Published: 9/22/2021 10:55:01 PM
Modified: 9/22/2021 10:55:04 PM
WINDSOR — A Windsor woman who suffered serious smoke inhalation when her Route 44 home was destroyed by fire late Friday afternoon is making progress in a Boston hospital, according to her brother.
Suzanne Skuja, who turned 76 last month, remains in the intensive care unit at Brigham and Women’s Hospital but “has improved every day,” her younger brother, Claremont resident Donald Taylor, said Wednesday.
Although she is still not talking, he said he is hopeful that she will continue to recover.
“She’s improving, not leaps and bounds, but she went through a lot,” Taylor said.
First responders carried Skuja, who was trapped by the fire, out of a window at the home at 2628 Route 44, just west of Estey Lane and the former Sitzmark Ski Shop. Her husband, Uldis Skuja, also suffered smoke inhalation in the fire, which appears to have started in the carport, and was taken to Mt. Ascutney Hospital and Health Center in Windsor. He was released on Saturday and is now staying with the couple’s two sons in Connecticut, Taylor said.

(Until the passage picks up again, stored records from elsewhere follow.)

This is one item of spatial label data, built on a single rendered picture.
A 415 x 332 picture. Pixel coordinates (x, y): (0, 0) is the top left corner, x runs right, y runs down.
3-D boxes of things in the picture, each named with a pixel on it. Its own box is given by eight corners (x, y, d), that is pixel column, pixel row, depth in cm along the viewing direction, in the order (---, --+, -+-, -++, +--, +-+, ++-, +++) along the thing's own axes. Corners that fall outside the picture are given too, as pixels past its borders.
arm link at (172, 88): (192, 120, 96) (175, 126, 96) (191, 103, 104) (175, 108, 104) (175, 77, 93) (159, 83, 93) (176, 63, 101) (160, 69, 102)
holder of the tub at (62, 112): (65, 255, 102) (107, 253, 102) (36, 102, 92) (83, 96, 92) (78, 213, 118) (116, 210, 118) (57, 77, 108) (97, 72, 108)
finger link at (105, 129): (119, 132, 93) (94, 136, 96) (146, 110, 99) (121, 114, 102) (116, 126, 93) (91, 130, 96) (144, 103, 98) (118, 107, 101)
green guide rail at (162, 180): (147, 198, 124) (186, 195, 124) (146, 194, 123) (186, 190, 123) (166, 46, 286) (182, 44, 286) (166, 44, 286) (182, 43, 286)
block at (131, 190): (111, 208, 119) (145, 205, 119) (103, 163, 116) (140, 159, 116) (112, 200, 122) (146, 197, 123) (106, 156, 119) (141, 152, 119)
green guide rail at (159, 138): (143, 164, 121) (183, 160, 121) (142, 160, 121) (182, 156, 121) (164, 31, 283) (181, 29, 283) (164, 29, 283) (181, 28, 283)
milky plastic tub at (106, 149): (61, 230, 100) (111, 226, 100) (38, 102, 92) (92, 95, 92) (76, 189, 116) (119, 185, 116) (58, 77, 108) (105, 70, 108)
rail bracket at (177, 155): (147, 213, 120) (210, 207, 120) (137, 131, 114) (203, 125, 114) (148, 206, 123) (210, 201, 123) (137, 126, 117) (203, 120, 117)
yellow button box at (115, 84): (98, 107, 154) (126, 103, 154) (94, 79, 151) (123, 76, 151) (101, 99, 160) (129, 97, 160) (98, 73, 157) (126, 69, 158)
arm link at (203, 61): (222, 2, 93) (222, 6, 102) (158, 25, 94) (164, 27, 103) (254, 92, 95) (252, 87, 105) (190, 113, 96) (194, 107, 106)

Windsor Fire Chief Kevin McAllister said the cause of the fire is still officially undetermined but that “a car in the carport is being looked at.” Like the house, it was heavily damaged in the fire.
McAllister said via email Tuesday evening that he was “extremely proud of the good Samaritans that initially made entry and tried to save” Suzanne Skuja and of a Windsor police officer who then tried to pull her from the window “from an impossible angle.”

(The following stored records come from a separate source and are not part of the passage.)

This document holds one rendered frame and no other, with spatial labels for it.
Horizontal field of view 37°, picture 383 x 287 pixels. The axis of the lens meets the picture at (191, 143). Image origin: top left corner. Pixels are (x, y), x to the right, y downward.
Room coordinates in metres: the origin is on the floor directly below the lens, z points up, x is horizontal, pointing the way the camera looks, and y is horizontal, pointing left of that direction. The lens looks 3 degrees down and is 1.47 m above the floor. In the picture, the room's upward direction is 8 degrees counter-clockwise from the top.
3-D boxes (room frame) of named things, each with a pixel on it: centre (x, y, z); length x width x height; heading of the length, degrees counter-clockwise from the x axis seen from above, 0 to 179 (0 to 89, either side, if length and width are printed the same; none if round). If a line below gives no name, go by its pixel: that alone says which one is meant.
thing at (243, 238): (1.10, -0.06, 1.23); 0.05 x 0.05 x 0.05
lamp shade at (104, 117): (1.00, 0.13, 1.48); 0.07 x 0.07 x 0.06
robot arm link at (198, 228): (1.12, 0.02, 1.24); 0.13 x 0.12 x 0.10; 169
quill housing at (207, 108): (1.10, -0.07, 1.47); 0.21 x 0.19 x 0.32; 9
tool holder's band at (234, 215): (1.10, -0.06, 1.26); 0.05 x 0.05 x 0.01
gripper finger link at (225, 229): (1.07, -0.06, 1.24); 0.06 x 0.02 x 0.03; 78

McAllister said he was “most proud of my two firefighters that went in another window, got to her and worked hard to lift her out the window as all other means of egress were blocked by smoke and fire. Conditions in that room were rapidly deteriorating.”
One of the firefighters and the police officer were treated for smoke inhalation at Mt. Ascutney and released from the hospital Friday evening.
The home was built by former Windsor Police Chief Thomas Taylor about 55 years ago and was co-owned by his two children, Suzanne Skuja and Taylor.
“Once my sister gets out of the hospital, we’ll figure out where to go from there,” Donald Taylor said.